## YOUR GOAL
Look for the word "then" in the records, and copy each line where it appears.

(Collection entries)

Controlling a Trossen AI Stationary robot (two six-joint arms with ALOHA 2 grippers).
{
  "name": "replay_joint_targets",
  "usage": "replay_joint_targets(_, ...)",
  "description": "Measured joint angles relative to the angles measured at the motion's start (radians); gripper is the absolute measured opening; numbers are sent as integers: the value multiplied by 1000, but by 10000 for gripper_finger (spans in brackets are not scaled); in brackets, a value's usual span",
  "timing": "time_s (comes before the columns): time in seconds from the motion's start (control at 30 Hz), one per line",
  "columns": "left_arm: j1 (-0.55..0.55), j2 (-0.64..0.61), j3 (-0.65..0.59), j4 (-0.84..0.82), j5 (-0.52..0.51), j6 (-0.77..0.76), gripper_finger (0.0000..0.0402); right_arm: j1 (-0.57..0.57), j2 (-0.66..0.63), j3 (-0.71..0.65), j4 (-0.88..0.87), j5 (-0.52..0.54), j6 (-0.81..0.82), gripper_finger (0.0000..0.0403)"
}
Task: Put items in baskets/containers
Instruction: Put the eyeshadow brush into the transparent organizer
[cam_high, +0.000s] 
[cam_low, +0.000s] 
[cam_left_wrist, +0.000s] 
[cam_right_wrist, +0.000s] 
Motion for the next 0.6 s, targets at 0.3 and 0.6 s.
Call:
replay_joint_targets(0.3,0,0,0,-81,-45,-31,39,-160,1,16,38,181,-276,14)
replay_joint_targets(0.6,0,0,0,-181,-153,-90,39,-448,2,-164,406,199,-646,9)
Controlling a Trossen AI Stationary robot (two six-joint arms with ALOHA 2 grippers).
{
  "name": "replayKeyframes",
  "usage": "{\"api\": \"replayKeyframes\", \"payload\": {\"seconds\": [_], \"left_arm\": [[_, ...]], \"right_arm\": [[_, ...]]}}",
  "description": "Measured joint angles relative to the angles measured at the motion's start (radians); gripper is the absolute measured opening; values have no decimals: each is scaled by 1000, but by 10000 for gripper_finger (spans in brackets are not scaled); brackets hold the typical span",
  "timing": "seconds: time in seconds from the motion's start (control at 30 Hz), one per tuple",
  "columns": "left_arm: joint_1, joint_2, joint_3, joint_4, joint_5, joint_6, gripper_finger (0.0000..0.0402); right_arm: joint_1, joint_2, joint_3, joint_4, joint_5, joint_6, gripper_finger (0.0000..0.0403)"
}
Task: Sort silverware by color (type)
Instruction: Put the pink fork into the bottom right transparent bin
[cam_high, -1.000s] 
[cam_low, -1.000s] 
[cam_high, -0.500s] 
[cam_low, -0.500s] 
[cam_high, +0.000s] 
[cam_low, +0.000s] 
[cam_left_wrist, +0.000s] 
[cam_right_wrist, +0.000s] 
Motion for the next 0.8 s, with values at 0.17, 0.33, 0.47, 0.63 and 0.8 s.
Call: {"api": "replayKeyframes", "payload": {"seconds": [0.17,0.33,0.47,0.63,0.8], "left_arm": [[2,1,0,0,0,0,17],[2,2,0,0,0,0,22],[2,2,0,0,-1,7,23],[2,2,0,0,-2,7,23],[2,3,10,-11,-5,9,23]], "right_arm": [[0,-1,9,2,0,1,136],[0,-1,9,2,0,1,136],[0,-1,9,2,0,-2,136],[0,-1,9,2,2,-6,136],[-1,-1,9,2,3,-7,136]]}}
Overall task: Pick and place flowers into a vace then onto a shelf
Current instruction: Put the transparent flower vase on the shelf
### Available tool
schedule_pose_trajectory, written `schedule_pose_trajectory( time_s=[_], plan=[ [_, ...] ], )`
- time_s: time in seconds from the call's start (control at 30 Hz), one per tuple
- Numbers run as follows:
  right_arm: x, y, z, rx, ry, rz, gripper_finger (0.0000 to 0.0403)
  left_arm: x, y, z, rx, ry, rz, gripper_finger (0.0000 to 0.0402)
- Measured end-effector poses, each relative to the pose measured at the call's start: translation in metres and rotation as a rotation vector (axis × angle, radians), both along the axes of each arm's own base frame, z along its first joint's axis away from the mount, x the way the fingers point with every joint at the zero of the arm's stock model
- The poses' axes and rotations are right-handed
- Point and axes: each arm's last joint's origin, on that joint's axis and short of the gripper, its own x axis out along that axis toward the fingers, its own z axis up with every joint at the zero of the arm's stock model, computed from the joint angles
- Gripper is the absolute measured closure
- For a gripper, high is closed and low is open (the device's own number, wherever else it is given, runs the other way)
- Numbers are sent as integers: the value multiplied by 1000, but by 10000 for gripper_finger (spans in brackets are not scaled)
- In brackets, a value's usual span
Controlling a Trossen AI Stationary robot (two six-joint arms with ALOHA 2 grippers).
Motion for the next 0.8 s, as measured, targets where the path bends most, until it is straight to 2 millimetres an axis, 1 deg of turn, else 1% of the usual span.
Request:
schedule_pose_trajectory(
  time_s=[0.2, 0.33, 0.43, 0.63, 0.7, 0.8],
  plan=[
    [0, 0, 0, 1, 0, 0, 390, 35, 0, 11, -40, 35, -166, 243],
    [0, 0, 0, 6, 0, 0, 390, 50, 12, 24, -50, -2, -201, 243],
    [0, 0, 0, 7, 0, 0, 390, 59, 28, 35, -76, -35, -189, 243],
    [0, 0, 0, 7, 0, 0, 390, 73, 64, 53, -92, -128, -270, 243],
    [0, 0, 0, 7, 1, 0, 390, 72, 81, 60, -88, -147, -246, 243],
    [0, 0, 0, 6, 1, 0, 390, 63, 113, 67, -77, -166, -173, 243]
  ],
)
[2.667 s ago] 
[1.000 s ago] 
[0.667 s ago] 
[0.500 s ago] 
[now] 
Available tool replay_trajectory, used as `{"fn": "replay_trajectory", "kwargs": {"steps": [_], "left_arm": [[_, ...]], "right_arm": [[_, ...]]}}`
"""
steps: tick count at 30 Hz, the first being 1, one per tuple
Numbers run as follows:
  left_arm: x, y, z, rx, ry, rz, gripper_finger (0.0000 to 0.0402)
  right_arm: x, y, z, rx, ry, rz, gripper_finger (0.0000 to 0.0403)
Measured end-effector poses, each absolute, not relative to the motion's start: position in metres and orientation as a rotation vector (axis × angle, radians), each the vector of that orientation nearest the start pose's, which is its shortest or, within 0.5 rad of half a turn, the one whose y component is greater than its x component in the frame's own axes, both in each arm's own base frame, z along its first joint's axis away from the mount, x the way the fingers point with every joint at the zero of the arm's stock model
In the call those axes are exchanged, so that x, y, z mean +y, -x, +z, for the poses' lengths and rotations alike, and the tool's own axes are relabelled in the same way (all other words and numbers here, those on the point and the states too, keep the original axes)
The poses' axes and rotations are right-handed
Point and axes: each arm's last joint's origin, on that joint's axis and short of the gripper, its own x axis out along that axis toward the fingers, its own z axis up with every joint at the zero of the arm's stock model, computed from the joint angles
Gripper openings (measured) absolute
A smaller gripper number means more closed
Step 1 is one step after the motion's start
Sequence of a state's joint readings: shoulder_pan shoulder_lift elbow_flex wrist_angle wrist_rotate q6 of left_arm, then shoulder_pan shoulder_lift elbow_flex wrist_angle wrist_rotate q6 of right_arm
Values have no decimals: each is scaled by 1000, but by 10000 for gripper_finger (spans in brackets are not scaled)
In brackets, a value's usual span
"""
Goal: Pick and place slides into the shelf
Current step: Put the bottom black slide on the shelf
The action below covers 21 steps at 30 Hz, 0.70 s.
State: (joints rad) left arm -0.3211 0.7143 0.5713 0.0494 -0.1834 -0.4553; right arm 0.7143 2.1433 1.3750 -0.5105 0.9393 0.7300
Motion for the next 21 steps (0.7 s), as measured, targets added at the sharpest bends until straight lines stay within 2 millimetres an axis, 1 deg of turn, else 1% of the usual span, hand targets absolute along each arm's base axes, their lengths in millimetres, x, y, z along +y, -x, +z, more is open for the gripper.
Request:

## OUTPUT FOR THIS TASK
Overall task: Pick and place flowers into a vace then onto a shelf
Sequence of a state's joint readings: shoulder_pan shoulder_lift elbow_flex wrist_angle wrist_rotate q6 of left_arm, then shoulder_pan shoulder_lift elbow_flex wrist_angle wrist_rotate q6 of right_arm

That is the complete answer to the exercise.